Reinvent the wheel

2011-09-02, 18:00

There is quite common wisdom that one should not reinvent the wheel because mostly it can be dangerous, wasteful for resources and time consuming. The main critique is that as the wheel is invented, available and has no conceptual flaws, reinventing it is pointless.

And while this is true when we talk about wheels, it seems less and less true when we’re thinking of software.

I am told that reinvention of the wheel is the first instinct of an incompetent programmer. I know, it’s harsh, and I might have agreed some time ago, when I didn’t have the experience of meeting and hurting because of really incompetent programmers. But now I’m pretty sure that it’s the other way around: reinvention of wheels is a quality of a very good programmer. Not only that, but the reinvention of wheels is at the core of the most successful projects out there, and their essential feature. I write this post and I dedicate it to all the programmers out there who dare to reinvent the wheels.
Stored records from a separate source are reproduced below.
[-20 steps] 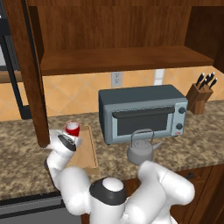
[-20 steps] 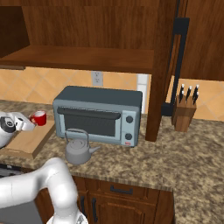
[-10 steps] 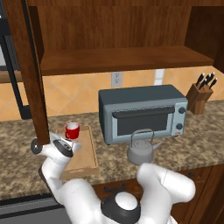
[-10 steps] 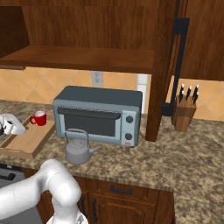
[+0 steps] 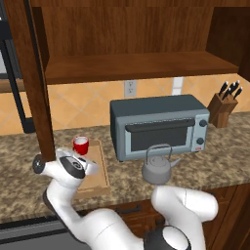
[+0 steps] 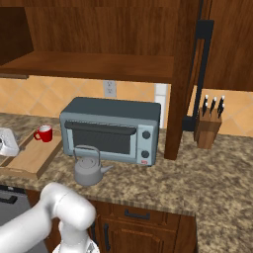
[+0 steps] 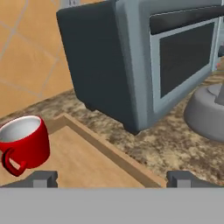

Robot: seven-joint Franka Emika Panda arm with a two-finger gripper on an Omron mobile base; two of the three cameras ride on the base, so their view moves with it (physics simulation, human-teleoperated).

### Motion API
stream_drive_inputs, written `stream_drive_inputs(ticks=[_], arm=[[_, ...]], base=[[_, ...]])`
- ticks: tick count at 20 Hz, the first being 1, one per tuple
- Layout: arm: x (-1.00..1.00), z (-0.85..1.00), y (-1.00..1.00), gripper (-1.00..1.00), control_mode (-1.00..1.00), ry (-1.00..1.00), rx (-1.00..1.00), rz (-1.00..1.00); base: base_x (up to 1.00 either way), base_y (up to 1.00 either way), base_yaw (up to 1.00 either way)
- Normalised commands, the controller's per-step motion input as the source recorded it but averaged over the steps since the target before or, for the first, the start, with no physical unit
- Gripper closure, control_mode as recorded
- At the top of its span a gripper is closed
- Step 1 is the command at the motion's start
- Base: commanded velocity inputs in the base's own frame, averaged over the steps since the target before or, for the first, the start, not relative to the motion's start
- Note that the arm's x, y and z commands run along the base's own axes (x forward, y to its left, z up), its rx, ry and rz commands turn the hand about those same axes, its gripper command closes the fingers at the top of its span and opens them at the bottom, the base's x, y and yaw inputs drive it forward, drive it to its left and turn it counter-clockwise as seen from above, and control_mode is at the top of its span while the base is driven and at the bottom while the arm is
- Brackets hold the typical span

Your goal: Pick the kettle from the counter and place it on the tray. Then pick the mug from the cabinet and place it on the tray. Then close the cabinet doors.

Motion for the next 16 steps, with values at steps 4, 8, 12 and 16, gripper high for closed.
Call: stream_drive_inputs(ticks=[4, 8, 12, 16], arm=[[-0.75, 0.46, -0.49, -1.0, -1.0, 0.0, 0.0, -0.15], [-0.79, 0.52, -0.49, -1.0, -1.0, 0.0, 0.0, -0.17], [-0.76, 0.52, -0.49, -1.0, -1.0, 0.0, 0.0, -0.2], [-0.68, 0.43, -0.52, -1.0, -1.0, 0.0, 0.0, -0.23]], base=[[0.0, 0.0, 0.0], [0.0, 0.0, 0.0], [0.0, 0.0, 0.0], [0.0, 0.0, 0.0]])
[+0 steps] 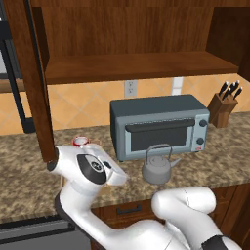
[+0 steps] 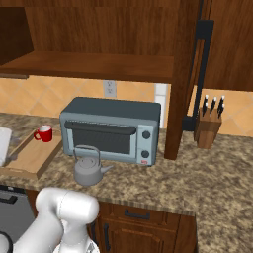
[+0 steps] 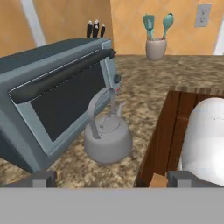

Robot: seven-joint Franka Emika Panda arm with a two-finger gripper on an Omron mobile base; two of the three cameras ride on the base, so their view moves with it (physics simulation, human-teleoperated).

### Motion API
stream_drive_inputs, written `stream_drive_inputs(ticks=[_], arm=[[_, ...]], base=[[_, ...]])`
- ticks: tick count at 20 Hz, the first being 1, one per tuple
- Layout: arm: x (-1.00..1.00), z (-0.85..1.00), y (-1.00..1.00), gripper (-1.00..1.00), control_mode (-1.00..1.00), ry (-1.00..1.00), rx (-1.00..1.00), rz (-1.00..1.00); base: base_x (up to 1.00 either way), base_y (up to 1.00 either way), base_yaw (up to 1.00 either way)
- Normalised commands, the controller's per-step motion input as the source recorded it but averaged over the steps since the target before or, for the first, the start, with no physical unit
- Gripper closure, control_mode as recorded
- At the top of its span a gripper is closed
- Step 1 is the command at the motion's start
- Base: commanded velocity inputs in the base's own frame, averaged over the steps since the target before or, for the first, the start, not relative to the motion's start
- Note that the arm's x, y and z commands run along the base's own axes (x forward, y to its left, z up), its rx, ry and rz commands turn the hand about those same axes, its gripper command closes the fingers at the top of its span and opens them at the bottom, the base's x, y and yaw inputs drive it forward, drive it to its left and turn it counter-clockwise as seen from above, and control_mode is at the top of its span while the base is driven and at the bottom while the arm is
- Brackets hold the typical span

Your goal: Pick the kettle from the counter and place it on the tray. Then pick the mug from the cabinet and place it on the tray. Then close the cabinet doors.

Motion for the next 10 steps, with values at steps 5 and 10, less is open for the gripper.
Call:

There is an axiom that says that no software is shipped without bugs. Some are obvious, some not, but they are there. We shall start from this axiom because it’s the foundation of how software is written these days; even if Dijkstra would be extremely disappointed in what I’m saying here, we must somehow accept that and take it as such. And from this axiom, we extract the first reason why you should reinvent your software wheel:

0. Their software is buggy as well

This is my favorite reason, but in itself is not a sufficient reason. While you might feel that this is an extreme reason, you just have to think about it, and you’ll understand what I want to say. For those unconvinced, just read ahead.

In my experience it’s not your code that causes the biggest problems. The biggest problems are caused by legacy code: code that is not maintained for a long period of time, where the know-how faded in time because either too much time passed or the team members that maintained that part of the code left the organization. The code you’re writing right now it’s not the problem – it’s the solution. The problem is the old code.

The problem with most of your own old code is that it lacks a few things. It lacks the overview that you gained in time over the issue that you once solved, it lacks the flexibility that you now need and it lacks the level of maturity that you gained by learning from the mistakes from that library. Life is about evolution, and I can tell that you evolved. And you can tell from your code as well.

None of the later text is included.